[How to complete this task]
Transcribe these records exactly, dropping every picture.

[Dataset]
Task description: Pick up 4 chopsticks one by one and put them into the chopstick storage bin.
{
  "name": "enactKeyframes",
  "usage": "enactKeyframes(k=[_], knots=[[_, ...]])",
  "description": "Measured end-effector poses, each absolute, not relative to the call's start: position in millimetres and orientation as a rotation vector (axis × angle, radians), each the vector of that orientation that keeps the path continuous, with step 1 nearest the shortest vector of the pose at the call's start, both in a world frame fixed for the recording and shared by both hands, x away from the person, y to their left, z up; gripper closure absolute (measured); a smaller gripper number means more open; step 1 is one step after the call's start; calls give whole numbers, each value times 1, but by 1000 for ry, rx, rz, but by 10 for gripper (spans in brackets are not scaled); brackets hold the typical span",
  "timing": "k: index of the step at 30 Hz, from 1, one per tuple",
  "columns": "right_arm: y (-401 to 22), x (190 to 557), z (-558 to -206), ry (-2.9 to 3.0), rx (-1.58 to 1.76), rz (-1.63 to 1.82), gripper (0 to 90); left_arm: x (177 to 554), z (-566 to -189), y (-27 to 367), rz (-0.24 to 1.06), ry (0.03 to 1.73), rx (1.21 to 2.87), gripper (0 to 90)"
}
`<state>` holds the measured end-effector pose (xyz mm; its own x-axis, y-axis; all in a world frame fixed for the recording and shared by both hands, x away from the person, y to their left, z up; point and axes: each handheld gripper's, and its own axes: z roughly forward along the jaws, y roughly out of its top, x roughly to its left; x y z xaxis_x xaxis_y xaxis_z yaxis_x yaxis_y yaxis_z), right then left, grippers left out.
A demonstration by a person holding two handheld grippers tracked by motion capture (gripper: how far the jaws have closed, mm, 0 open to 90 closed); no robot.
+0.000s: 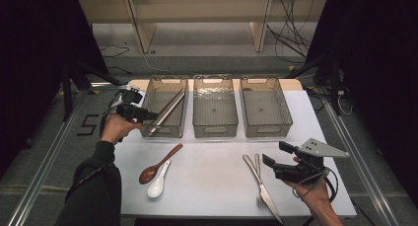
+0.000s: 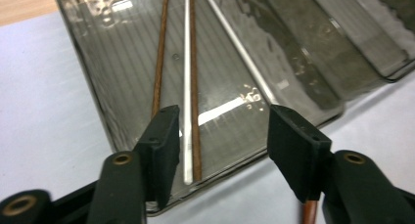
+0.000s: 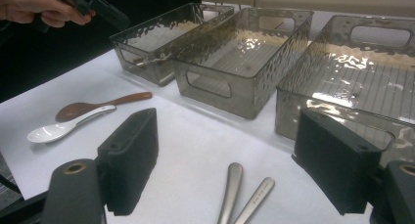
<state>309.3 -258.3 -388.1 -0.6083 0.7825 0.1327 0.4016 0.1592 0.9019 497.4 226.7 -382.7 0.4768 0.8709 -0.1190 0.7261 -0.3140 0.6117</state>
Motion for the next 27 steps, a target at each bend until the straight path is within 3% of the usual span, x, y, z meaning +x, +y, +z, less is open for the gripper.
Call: enactKeyframes(k=[12,27], knots=[[-258,309,-388,2076,1127,1435,253,482,-369,204,280,1249,2170,338],[-258,309,-388,2076,1123,1434,253,461,-372,186,250,1205,2249,285]])
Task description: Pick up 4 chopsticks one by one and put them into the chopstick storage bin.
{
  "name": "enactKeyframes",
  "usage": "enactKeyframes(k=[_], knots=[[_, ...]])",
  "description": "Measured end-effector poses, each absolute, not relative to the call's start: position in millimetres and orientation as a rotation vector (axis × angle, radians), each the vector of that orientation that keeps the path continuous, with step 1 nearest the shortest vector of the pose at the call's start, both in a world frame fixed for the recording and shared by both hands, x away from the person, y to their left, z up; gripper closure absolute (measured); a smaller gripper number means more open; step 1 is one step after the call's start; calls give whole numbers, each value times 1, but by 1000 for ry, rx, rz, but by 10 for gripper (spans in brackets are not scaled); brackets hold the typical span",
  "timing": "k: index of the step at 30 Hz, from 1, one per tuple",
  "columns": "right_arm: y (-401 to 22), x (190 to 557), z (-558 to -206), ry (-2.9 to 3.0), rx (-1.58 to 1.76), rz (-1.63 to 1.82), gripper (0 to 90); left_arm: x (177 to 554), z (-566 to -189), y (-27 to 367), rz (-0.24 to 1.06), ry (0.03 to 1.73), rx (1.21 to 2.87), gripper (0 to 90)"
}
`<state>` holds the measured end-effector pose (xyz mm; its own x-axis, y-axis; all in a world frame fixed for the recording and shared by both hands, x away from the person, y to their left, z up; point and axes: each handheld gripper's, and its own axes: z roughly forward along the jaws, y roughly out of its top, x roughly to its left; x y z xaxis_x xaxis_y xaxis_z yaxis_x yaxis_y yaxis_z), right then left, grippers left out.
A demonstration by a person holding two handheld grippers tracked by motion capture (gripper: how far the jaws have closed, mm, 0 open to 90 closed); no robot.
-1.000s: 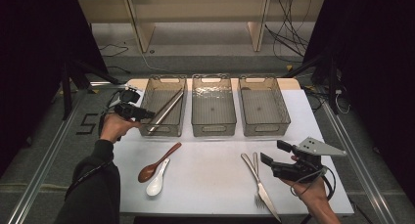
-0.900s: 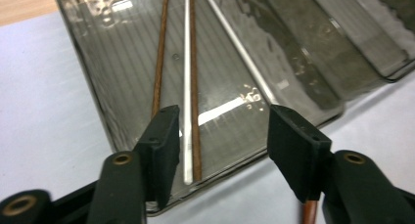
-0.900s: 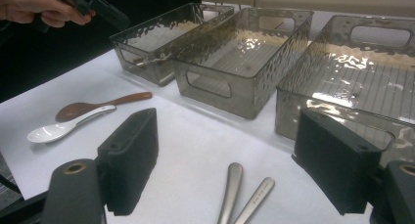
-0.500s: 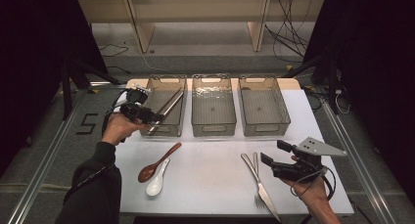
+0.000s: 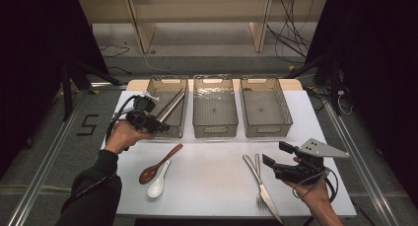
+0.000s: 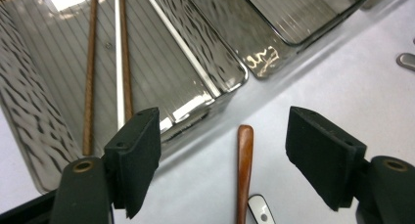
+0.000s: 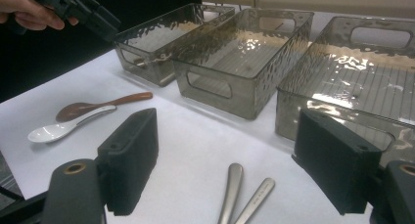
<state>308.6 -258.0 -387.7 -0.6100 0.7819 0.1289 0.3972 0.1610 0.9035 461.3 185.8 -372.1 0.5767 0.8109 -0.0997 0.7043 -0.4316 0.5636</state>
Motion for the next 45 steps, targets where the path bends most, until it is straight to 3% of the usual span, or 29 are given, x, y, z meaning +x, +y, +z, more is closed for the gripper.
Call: enactKeyframes(k=[45], knots=[[-261,312,-390,2075,1137,1434,253,414,-409,159,170,1236,2382,190]])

[Answer to this problem]
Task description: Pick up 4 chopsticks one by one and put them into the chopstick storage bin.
{
  "name": "enactKeyframes",
  "usage": "enactKeyframes(k=[_], knots=[[_, ...]])",
  "description": "Measured end-effector poses, each absolute, not relative to the call's start: position in millimetres and orientation as a rotation vector (axis × angle, radians), each the vector of that orientation that keeps the path continuous, with step 1 nearest the shortest vector of the pose at the call's start, both in a world frame fixed for the recording and shared by both hands, x away from the person, y to their left, z up; gripper closure absolute (measured); a smaller gripper number means more open; step 1 is one step after the call's start; calls give whole numbers, each value times 1, but by 1000 for ry, rx, rz, but by 10 for gripper (spans in brackets are not scaled); brackets hold the typical span",
  "timing": "k: index of the step at 30 Hz, from 1, one per tuple",
  "columns": "right_arm: y (-401 to 22), x (190 to 557), z (-558 to -206), ry (-2.9 to 3.0), rx (-1.58 to 1.76), rz (-1.63 to 1.82), gripper (0 to 90); left_arm: x (177 to 554), z (-566 to -189), y (-27 to 367), rz (-0.24 to 1.06), ry (0.03 to 1.73), rx (1.21 to 2.87), gripper (0 to 90)"
}
`<state>` holds the measured end-effector pose (xyz mm; its own x-axis, y-axis; all in a world frame fixed for the recording and shared by both hands, x away from the person, y to their left, z up; point and axes: each handheld gripper's, and its own axes: z roughly forward along the jaws, y roughly out of its top, x roughly to its left; x y z xaxis_x xaxis_y xaxis_z yaxis_x yaxis_y yaxis_z), right then left, grippers left out.
A demonstration by a person holding two handheld grippers tracked by motion capture (gripper: how far the jaws have closed, mm, 0 open to 90 closed); no robot.
+0.000s: 
+0.000s: 
+0.000s: 
<state>309.3 -258.3 -388.1 -0.6083 0.7825 0.1327 0.4016 0.1592 0.9019 497.4 226.7 -382.7 0.4768 0.8709 -0.1190 0.7261 -0.3140 0.6117</state>
Motion for the next 27 steps, a target at each bend until the straight path is within 3% of the usual span, x, y, z meaning +x, +y, +z, less is open for the gripper.
Call: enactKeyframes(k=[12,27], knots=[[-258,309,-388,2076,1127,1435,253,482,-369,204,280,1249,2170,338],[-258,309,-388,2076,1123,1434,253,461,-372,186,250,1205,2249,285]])
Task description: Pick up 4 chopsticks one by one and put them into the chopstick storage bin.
{
  "name": "enactKeyframes",
  "usage": "enactKeyframes(k=[_], knots=[[_, ...]])",
  "description": "Measured end-effector poses, each absolute, not relative to the call's start: position in millimetres and orientation as a rotation vector (axis × angle, radians), each the vector of that orientation that keeps the path continuous, with step 1 nearest the shortest vector of the pose at the call's start, both in a world frame fixed for the recording and shared by both hands, x away from the person, y to their left, z up; gripper closure absolute (measured); a smaller gripper number means more open; step 1 is one step after the call's start; calls give whole numbers, each value times 1, but by 1000 for ry, rx, rz, but by 10 for gripper (spans in brackets are not scaled); brackets hold the typical span",
  "timing": "k: index of the step at 30 Hz, from 1, one per tuple",
  "columns": "right_arm: y (-401 to 22), x (190 to 557), z (-558 to -206), ry (-2.9 to 3.0), rx (-1.58 to 1.76), rz (-1.63 to 1.82), gripper (0 to 90); left_arm: x (177 to 554), z (-566 to -189), y (-27 to 367), rz (-0.24 to 1.06), ry (0.03 to 1.73), rx (1.21 to 2.87), gripper (0 to 90)"
}
`<state>` holds the measured end-effector pose (xyz mm; its own x-axis, y-axis; all in a world frame fixed for the recording and shared by both hands, x away from the person, y to their left, z up; point and axes: each handheld gripper's, and its own axes: z roughly forward along the jaws, y roughly out of its top, x roughly to its left; x y z xaxis_x xaxis_y xaxis_z yaxis_x yaxis_y yaxis_z), right then left, grippers left out.
A demonstration by a person holding two handheld grippers tracked by motion capture (gripper: how far the jaws have closed, mm, 0 open to 90 closed); no robot.
-1.000s: 
-0.900s: 
-0.900s: 
-0.500s: 
+0.000s: 
+0.000s: 
+0.000s: 
<state>308.6 -258.0 -387.7 -0.6100 0.7819 0.1289 0.3972 0.1610 0.9035 461.3 185.8 -372.1 0.5767 0.8109 -0.0997 0.7043 -0.4316 0.5636</state>
Motion for the next 45 steps, targets where the path bends most, until it is straight to 3% of the usual span, or 29 are given, x, y, z meaning +x, +y, +z, more is closed for the gripper.
Call: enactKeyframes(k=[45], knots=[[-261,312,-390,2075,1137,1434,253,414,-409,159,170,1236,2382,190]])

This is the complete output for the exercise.